By taking care of our bodies, we can greatly reduce our instances of anger. So get enough sleep, stay fit, eat healthily, stay away from alcohol (it does cause depression and / or aggression), stay alert to your body’s messages – be especially on your guard if you are feeling ill or hormonal. If you can stay away from stressful situations during those times, do.
But sometimes prevention doesn’t work, you’re now angry, what do you do? Stop – don’t do anything. If you can, retreat. Take yourself out of the situation in order to cool down before you say or do something that will hurt someone else. Think about what is causing your anger – is it really the person you want to yell at or are you unwell; or was it really something that happened at work earlier in the day? This is not the same thing as ‘letting the sun go down on your anger’. That is more like nourishing the anger. Anger can be insidious – like a rolling snowball that picks up minor transgressions along the way, it can grow enormous. What I am talking about is analysing the anger, breaking the snowball into its parts before it is huge. Identify the source. That’s important. Pray. Praying can both align the event within God’s overall plan as well as ask for God’s help in resolving the issue. Then when you are calm, talk with the person who made you angry if possible and explain what was upsetting you.

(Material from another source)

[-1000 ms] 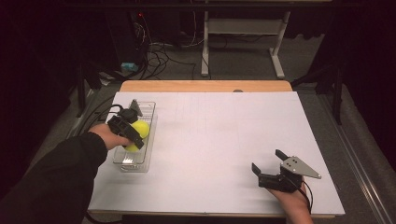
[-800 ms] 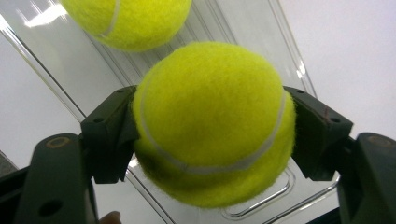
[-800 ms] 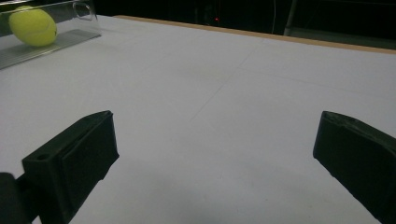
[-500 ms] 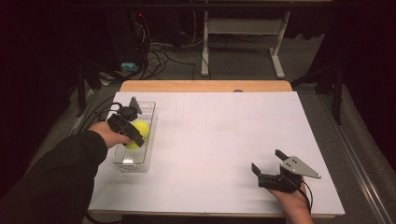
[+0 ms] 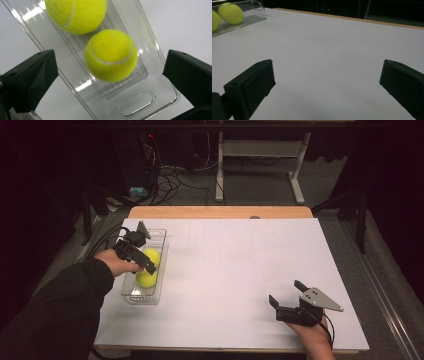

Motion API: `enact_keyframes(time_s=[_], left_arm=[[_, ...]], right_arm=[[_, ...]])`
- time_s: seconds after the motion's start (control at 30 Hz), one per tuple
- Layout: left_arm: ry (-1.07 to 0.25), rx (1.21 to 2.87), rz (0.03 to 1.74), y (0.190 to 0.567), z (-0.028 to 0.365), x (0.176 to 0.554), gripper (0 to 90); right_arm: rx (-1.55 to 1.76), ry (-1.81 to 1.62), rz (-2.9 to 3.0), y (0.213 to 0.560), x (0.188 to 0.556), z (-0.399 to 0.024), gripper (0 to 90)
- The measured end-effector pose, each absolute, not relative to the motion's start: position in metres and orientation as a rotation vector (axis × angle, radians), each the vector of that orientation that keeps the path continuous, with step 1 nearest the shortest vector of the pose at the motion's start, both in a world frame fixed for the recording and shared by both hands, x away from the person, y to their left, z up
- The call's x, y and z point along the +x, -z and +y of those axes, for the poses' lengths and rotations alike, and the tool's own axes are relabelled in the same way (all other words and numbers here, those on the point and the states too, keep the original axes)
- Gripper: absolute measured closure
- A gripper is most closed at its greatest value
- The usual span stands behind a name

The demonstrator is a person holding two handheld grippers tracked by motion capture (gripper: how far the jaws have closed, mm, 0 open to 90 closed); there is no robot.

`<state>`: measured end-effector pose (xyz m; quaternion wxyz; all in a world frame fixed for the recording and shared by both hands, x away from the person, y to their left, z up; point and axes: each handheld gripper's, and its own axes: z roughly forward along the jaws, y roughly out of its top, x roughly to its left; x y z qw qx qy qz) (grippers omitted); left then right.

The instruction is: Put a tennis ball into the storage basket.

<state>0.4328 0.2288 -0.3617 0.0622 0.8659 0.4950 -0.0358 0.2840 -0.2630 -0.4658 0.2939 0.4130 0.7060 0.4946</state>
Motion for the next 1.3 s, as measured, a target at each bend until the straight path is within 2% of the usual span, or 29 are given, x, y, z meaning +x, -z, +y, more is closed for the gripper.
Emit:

So the order: Stop, Retreat, Identify the Source, Pray, and then Talk. Jesus sets the bar of morality very high. He put its way up there and says, reach for it – don’t be complacent with minimum standards. You won’t always make it, but the striving to reach it will cause you to grow. Martin Luther once said that he joined a monastery to learn patience, but it wasn’t until he left the monastery and lived with children that he learned what patience really was! You won’t always reach the bar, but if you’re never tested, you don’t grow.
We all get angry sometimes. Do not feel guilty about your anger when it happens. God loves you just as much as that other person. He created both of you; he knows your weaknesses and limits; He loves you in spite of them; and He redeems us with the blood of His own son. Be merciful to yourself and others at all times and you won’t murder even in your heart.